**PROBLEM DESCRIPTION:** Give back exactly the lines of the material below, starting with the line with "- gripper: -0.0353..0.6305" and going on through the line with "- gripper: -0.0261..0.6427".

**SOURCE MATERIAL:**
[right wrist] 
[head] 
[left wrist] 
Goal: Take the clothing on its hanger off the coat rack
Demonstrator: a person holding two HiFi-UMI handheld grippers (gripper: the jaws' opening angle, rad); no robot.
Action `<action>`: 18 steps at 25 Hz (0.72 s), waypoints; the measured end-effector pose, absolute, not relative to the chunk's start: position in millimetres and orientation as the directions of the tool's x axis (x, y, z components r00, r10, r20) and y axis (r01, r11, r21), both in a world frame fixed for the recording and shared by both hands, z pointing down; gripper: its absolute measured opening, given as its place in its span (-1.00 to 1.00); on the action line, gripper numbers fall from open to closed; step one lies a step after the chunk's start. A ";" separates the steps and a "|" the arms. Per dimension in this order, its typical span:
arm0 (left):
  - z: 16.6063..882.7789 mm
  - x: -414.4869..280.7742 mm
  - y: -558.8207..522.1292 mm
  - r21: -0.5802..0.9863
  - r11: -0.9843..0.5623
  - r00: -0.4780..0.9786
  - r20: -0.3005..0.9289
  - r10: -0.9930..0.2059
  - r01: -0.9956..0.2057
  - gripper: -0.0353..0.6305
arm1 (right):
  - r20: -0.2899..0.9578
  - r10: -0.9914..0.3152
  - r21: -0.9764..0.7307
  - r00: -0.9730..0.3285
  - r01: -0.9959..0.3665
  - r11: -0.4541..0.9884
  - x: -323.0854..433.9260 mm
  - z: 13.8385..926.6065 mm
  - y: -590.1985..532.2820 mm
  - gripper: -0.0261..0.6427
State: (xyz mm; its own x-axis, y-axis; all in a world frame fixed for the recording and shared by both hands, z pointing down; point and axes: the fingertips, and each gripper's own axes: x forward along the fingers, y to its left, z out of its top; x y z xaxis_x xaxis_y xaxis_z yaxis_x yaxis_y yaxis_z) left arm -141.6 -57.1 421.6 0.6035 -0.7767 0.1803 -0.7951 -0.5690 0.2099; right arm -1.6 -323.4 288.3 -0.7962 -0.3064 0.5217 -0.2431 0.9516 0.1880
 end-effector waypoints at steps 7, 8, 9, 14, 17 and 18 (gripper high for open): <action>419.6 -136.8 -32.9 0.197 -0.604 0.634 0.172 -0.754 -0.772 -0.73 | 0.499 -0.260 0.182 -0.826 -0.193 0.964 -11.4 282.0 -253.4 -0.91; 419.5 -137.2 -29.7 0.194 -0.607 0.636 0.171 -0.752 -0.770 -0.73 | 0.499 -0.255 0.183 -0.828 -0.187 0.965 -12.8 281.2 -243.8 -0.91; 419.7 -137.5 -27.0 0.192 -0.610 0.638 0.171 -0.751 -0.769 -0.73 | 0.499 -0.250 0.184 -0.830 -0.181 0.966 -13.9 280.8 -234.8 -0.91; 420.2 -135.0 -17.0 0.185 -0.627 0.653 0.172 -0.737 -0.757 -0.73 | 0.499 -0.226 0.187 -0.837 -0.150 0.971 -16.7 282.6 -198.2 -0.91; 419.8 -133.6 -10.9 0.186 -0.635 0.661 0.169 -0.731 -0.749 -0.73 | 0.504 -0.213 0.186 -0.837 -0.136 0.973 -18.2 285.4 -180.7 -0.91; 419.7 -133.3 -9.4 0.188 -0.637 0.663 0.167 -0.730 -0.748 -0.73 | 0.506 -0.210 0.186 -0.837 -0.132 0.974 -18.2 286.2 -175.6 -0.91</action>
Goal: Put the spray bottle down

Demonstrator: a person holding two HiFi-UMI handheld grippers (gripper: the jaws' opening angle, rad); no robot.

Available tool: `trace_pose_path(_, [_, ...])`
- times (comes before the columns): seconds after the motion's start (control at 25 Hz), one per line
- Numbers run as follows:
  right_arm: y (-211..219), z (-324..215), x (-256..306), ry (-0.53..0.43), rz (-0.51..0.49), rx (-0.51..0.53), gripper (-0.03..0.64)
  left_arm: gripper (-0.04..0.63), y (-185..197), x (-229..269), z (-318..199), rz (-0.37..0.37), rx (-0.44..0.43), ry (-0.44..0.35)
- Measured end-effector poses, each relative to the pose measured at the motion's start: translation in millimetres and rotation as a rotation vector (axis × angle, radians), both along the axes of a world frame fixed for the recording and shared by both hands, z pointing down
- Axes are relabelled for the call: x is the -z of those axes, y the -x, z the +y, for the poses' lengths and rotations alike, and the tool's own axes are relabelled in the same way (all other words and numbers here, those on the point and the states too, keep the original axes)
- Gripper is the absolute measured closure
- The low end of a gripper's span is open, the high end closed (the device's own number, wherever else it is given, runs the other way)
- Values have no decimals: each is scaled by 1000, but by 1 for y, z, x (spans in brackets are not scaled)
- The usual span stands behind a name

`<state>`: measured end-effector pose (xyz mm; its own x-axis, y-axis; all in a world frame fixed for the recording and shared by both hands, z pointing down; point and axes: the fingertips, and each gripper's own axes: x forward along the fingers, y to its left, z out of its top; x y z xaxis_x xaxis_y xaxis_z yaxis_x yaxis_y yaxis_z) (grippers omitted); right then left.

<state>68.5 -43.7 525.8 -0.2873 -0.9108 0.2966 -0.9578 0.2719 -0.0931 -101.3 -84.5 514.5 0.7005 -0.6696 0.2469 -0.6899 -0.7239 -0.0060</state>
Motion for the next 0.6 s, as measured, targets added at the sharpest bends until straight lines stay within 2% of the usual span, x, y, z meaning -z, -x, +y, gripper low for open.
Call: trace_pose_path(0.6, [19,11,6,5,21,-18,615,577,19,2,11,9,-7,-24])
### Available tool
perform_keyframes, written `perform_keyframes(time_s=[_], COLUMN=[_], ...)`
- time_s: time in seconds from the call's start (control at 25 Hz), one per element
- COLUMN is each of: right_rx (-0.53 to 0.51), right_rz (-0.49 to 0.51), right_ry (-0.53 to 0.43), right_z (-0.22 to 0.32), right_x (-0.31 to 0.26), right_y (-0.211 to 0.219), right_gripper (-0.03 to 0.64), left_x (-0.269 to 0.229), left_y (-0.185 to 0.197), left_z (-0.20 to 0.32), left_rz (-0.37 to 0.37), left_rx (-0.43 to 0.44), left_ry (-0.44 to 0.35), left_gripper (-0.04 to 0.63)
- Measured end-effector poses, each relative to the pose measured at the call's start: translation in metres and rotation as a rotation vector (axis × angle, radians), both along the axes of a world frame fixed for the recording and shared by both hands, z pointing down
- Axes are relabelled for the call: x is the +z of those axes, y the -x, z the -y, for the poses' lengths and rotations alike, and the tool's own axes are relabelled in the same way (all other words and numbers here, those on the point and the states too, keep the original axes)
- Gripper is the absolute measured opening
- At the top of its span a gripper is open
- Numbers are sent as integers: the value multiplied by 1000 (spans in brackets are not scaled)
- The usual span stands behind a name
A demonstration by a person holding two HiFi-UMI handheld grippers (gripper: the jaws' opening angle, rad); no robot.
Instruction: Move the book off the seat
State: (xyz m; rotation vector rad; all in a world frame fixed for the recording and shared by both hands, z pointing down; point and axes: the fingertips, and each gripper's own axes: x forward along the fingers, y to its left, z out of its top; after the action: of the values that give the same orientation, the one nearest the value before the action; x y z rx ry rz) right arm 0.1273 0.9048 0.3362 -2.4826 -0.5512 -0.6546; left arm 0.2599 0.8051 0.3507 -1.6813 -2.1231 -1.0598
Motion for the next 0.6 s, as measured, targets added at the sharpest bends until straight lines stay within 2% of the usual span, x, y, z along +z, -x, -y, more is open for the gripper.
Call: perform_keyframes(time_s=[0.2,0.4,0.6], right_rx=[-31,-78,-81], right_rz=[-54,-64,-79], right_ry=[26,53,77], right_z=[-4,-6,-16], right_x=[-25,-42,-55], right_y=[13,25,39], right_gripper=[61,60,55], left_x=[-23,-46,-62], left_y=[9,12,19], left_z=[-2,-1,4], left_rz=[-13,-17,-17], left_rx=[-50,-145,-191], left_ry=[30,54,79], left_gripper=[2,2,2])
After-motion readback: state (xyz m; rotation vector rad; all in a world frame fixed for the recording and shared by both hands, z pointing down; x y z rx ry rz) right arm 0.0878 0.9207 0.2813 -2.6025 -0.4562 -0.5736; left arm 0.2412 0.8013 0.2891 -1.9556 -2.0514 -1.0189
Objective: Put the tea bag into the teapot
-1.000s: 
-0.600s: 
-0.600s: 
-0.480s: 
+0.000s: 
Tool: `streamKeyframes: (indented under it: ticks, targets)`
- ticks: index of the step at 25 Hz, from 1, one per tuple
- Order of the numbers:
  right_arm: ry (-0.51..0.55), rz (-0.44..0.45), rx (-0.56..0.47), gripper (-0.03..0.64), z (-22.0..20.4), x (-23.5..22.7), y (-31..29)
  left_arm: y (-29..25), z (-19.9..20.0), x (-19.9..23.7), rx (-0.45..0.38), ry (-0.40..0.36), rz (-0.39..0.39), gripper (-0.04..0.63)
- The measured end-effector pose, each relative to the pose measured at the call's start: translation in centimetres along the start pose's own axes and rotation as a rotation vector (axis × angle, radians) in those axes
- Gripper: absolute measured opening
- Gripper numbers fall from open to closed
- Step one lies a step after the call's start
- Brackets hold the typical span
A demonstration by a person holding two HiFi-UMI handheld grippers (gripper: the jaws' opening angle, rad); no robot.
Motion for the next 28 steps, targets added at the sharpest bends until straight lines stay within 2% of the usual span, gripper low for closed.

**SOLUTION TO THE EXERCISE:**
  - gripper: -0.0353..0.6305
arm1 (right):
  - r20: -0.2899..0.9578
  - r10: -0.9914..0.3152
  - r21: -0.9764..0.7307
  - r00: -0.9730..0.3285
  - r01: -0.9959..0.3665
  - r11: -0.4541..0.9884
  - x: -323.0854..433.9260 mm
  - z: 13.8385..926.6065 mm
  - y: -590.1985..532.2820 mm
  - gripper: -0.0261..0.6427

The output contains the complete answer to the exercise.